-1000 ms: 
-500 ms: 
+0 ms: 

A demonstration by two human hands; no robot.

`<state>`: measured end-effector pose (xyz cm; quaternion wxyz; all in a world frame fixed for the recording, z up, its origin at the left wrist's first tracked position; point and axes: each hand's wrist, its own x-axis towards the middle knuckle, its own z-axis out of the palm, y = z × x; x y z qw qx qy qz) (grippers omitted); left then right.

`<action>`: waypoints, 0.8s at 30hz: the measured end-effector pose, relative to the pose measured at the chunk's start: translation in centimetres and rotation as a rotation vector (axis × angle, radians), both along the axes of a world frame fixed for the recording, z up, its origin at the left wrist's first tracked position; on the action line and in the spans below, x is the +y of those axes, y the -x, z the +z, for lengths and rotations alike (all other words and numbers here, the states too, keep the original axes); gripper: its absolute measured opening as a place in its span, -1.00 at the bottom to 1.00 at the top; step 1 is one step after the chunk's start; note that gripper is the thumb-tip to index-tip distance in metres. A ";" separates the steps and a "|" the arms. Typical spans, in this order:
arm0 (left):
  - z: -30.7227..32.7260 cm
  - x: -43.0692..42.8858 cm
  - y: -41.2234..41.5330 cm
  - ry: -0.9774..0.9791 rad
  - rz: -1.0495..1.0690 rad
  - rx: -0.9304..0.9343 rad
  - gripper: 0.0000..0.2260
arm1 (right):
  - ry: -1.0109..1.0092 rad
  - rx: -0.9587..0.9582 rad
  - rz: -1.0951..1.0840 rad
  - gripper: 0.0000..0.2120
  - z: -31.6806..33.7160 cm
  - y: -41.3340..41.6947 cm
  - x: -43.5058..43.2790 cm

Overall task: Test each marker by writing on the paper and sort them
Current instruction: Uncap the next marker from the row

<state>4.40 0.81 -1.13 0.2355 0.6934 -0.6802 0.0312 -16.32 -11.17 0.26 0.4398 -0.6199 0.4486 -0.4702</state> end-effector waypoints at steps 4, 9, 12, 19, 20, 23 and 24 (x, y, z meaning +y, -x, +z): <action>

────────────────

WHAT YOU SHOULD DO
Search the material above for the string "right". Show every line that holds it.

ANSWER SECTION
`<state>`: measured end-effector pose (xyz cm; quaternion wxyz; all in a world frame fixed for the recording, z up, its origin at the left wrist's first tracked position; point and axes: each hand's wrist, its own x-axis towards the middle knuckle, its own z-axis out of the palm, y = z × x; x y z qw qx qy qz) (grippers omitted); left then right.
arm1 (right):

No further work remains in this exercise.